The rest of the paper is reasonably well written, however the wording is long considering the small results section, based on a relatively small sample size. Much of the introduction and discussion is irrelevant - need to focus on your data / results and papers that have done similar types of analyses.

Perhaps publishable as a short note

Experimental design

Experimental design is flawed due to low number of photographs provided in the study (6 photos / case). I am unaware of any mark and recapture study with a sample size of 6.
This study should have presented a range of photographs that were realistic.

Results difficult to interpret due to low number of volunteers (~ 87 replicates) resulting in high variance.

This type of study should present a range of photographs that were realistic.

Validity of the findings

Conclusions are not supported by the evidence.

The lowest rate of successful matching for individual frogs was 65% of participants while the highest was 100%, with a mean ± SD of 86.02 ± 9.52%.
Combined with:
The poor accuracy in matching the correct photograph (26 + 5 / 30 average ~ 86% + 16%), clearly demonstrates that the error is too high to be reliable or useful in a mark and recapture project.

Furthermore, despite the fact that volunteer labour if free, volunteers took an extraordinary amount of time to match each photo (14.37 ± 25.03 min). How long will volunteers last without quickly falling into volunteer fatigue. Nobody in the 21st century has 20 minutes spare one a regular and repeatable basis.

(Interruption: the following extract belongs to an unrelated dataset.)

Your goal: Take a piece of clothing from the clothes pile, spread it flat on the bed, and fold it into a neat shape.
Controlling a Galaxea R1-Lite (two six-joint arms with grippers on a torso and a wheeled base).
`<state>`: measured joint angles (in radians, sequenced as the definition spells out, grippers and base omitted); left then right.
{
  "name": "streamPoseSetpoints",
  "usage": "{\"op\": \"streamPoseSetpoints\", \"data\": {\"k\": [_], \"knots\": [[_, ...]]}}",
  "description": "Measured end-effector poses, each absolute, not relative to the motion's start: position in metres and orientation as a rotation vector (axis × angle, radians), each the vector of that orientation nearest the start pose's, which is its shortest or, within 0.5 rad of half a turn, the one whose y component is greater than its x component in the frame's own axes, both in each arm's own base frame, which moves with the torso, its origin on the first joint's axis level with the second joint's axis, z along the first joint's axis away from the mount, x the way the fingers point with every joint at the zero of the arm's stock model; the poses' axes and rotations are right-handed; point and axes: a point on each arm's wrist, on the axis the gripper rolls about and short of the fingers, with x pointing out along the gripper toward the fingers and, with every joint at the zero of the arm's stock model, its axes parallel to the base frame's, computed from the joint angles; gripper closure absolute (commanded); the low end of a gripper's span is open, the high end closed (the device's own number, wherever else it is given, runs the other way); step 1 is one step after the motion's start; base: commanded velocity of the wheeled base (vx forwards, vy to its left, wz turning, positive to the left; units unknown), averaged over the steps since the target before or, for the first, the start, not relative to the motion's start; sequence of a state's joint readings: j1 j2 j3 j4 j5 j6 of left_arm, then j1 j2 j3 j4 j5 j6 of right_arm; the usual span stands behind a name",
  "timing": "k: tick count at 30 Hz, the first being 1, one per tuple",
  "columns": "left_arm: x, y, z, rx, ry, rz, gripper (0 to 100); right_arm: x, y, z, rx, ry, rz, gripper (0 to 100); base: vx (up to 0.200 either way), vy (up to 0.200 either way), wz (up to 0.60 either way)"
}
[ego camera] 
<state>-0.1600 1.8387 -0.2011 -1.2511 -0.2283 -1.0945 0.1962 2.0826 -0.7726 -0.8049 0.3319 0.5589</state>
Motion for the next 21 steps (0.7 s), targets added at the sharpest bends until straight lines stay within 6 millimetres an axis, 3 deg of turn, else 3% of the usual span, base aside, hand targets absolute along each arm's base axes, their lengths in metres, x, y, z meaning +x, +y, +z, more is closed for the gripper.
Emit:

These results are also weakened by low number of volunteers (~ 87 replicates) resulting in high variance.

In summary, tis lack of support for the conclusions is greatly exacerbated by the poor experimental design - by the experiment only offering 6 choices. In any mark and recapture study there are likely to be at least one order of magnitude greater than this (60 individuals), if not more.

Additional comments

This paper has a fundamental flaw in experimental design that severely limits the interpretation of the results, and the results / evidence does not support the conclusions:

Poor experimental design due to low number of photographs provided in the study (6 photos / case). I am unaware of any mark and recapture study with a sample size of 6. This study should have presented a range of photographs that were realistic.

and a flaw in the interpretation of the results that do not support the conclusions:

The results provide convincing evidence that volunteers show:
• high variability and low accuracy in identifying individual frogs from photographs (26 + 5 / 30 average ~ 86% + 16%),
• a poor individual frog matching rate (86.02 ± 9.52%)
• volunteers took an inordinate amount time / photo (14.37 ± 25.03 min) - and is likely to lead to volunteer fatigue.

These all indicate that using volunteers for this kind of study results in inaccurate results,
despite using unrealistically low numbers of photo options (unrealistic experimental design).
The authors appear to ignore these results and suggest volunteers would be useful (even in this unrealistic scenario).
If we ignore the poor experimental design, these outcomes strongly suggest that volunteers should NOT be used for this kind of study.